The MLPerf benchmarks are full system tests that stress machine learning models, software, and hardware and optionally measure power usage. The open-source and peer-reviewed benchmark suites provide a level playing field for competition that drives innovation, performance, and energy-efficiency for the entire industry.
"This was an outstanding effort by the ML community with so many new participants and the tremendous increase in the number and diversity of submissions," said David Kanter, Executive Director of MLCommons. "I'm especially excited to see greater adoption of power and energy measurements, highlighting the industry's focus on efficient AI."
The MLPerf Inference benchmarks primarily focus on datacenter and edge systems and submitters include Alibaba, ASUSTeK, Azure, Deci.ai, Dell, Fujitsu, FuriosaAI, Gigabyte, H3C, Inspur, Intel, Krai, Lenovo, Nettrix, Neuchips, NVIDIA, Qualcomm Technologies, Inc., Supermicro, and ZhejiangLab. This round set new records with over 3,900 performance results and 2,200 power measurements, respectively 2X and 6X more than the prior round, demonstrating the momentum of the community.
The MLPerf Mobile benchmark suite targets smartphones, tablets, notebooks, and other client systems with the latest submissions highlighting an average 2X performance gain over the pevious round. MLPerf Mobile v2.0 includes a new image segmentation model, MOSAIC, that was developed by Google Research with feedback from MLCommons.
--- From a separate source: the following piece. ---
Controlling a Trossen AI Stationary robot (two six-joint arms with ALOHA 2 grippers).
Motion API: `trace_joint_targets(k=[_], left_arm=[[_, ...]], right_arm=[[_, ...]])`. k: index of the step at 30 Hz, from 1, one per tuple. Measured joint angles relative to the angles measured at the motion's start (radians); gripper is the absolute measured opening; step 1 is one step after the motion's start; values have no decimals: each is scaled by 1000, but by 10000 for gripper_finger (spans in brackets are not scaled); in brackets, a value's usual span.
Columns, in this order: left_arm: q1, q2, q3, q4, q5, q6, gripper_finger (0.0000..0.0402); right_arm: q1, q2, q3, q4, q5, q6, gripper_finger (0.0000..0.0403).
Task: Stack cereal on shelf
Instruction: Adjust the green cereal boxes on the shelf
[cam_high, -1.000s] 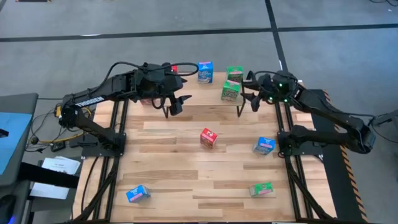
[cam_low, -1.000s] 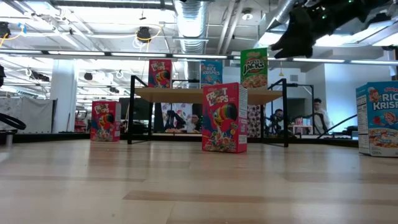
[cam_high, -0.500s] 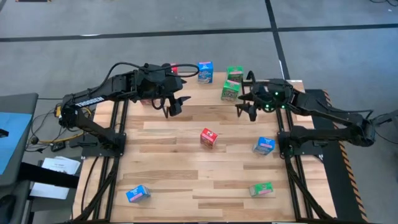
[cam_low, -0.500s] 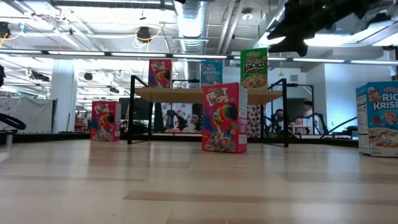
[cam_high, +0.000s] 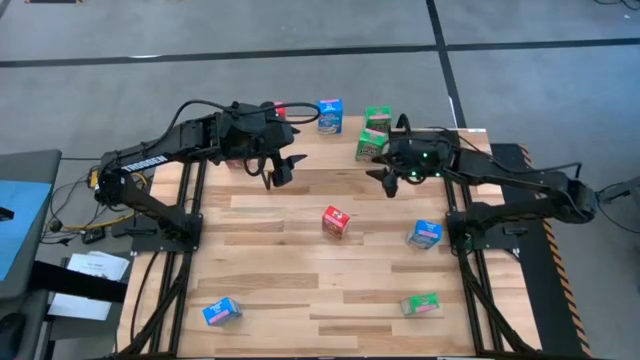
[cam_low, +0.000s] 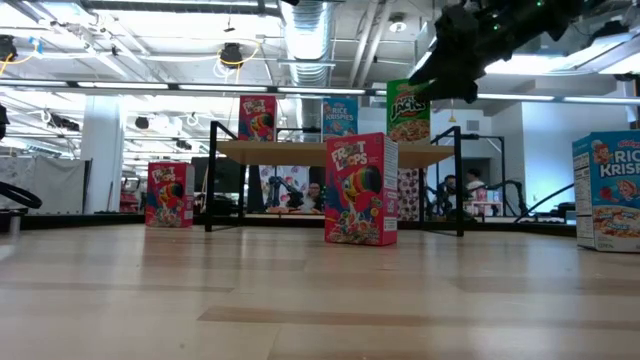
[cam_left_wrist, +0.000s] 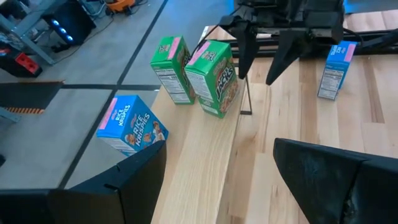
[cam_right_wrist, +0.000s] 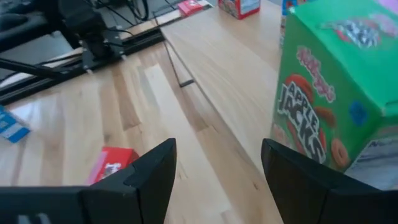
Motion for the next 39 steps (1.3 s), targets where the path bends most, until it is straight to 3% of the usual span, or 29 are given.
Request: trace_joint_targets(k=[11, 21, 34, 39], left_arm=[[0, 0, 0, 0, 0, 10, 286], [0, 0, 0, -1, 0, 22, 286], [0, 0, 0, -1, -4, 23, 286], [0, 0, 0, -1, -53, 50, 286]], right_arm=[[-11, 34, 0, -10, 128, 3, 260], [-33, 33, 0, -3, 141, 26, 260], [79, 33, 0, 33, 122, 119, 260], [117, 33, 0, 33, 123, 186, 260]])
The MLPerf Mobile application and the corresponding source code, which incorporates the latest updates and submitting vendors' backends, are expected to be available in the second quarter of 2022.
The MLPerf Tiny benchmark suite is intended for the lowest power devices and smallest form factors, such as deeply embedded, intelligent sensing, and internet-of-things applications. The second round of MLPerf Tiny results showed tremendous growth in collaboration with submissions from Alibaba, Andes, hls4ml-FINN team, Plumerai, Renesas, Silicon Labs, STMicroelectronics, and Syntiant. Collectively, these organizations submitted 19 different systems with 3X more results than the first round and over half the results incorporating energy measurements, an impressive achievement for the first benchmarking round with energy measurement.
MLCommons would like to congratulate first time MLPerf Inference submitters ASUSTeK, H3C, and ZhejiangLab and also Gigabyte and Fujitsu for their first power measurements along with first time MLPerf Tiny submitters Alibaba, Andes, Plumerai, Renesas, Silicon Labs, and STMicroelectronics and also the hls4ml-FINN team and Syntiant on their first energy measurements.
To view the results and find additional information about the benchmarks please visit:
MLCommons is an open engineering consortium with a mission to benefit society by accelerating innovation in machine learning. The foundation for MLCommons began with the MLPerf benchmark in 2018, which rapidly scaled as a set of industry metrics to measure machine learning performance and promote transparency of machine learning techniques. In collaboration with its 50+ founding partners - global technology providers, academics and researchers, MLCommons is focused on collaborative engineering work that builds tools for the entire machine learning industry through benchmarks and metrics, public datasets and best practices.